───── Given material

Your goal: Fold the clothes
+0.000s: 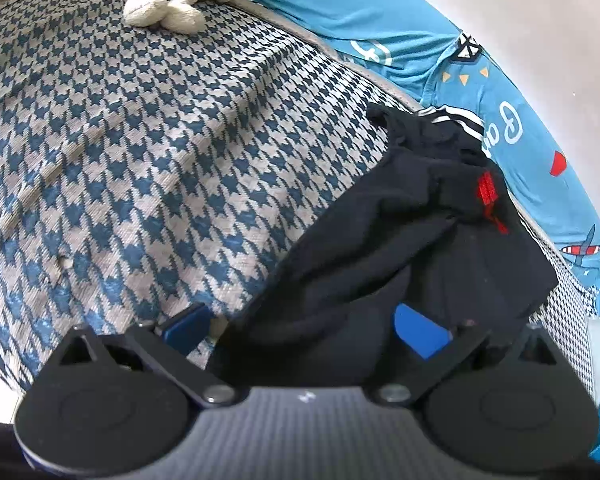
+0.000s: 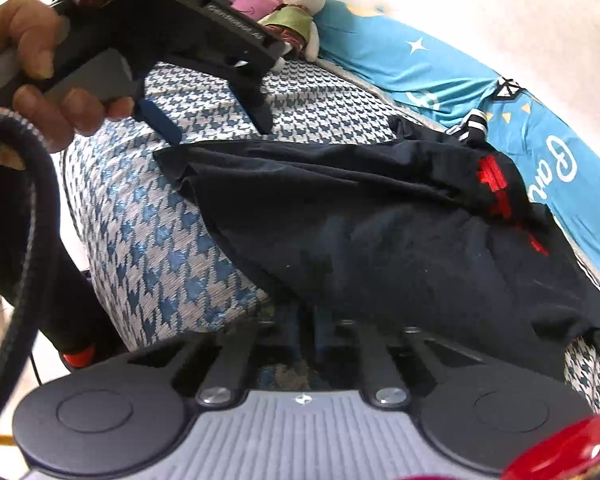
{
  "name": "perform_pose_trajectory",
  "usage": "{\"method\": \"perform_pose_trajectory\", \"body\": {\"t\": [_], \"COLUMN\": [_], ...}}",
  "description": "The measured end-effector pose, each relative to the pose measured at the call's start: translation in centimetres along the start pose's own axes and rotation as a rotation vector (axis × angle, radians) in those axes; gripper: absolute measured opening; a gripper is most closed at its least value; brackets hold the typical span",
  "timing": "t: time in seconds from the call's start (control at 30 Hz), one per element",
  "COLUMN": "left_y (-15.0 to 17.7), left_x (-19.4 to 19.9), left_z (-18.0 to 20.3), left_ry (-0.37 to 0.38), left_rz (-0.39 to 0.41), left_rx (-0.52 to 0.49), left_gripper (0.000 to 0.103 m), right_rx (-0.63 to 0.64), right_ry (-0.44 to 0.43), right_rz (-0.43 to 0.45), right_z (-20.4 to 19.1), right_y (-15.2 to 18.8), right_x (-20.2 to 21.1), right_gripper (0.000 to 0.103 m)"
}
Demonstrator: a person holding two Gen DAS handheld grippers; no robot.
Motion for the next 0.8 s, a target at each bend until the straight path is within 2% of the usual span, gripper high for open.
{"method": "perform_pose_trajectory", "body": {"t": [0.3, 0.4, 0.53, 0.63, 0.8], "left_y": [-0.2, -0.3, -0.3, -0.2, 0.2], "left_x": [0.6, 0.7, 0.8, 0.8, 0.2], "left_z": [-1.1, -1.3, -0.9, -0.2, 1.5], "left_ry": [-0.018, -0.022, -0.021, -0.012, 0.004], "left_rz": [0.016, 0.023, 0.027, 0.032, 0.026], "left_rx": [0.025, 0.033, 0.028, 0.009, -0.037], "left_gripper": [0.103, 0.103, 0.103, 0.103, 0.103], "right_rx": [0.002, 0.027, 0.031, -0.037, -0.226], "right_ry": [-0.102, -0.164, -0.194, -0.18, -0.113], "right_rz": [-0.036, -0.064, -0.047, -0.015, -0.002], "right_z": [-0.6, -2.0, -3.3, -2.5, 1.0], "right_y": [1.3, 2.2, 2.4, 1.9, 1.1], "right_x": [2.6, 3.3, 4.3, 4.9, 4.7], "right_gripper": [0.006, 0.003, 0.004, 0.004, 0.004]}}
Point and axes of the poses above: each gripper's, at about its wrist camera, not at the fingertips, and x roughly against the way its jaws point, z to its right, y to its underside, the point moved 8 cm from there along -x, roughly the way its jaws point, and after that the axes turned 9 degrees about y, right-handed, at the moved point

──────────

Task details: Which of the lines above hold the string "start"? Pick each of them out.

Response for this exercise:
  "description": "The measured end-effector pose, each relative to the pose measured at the call's start: translation in centimetres along the start pose's own axes and rotation as a rotation vector (axis × angle, radians) in those axes; gripper: absolute measured opening; a gripper is most closed at its least value; brackets hold the typical span",
  "timing": "t: time in seconds from the call's start (control at 30 Hz), one per element",

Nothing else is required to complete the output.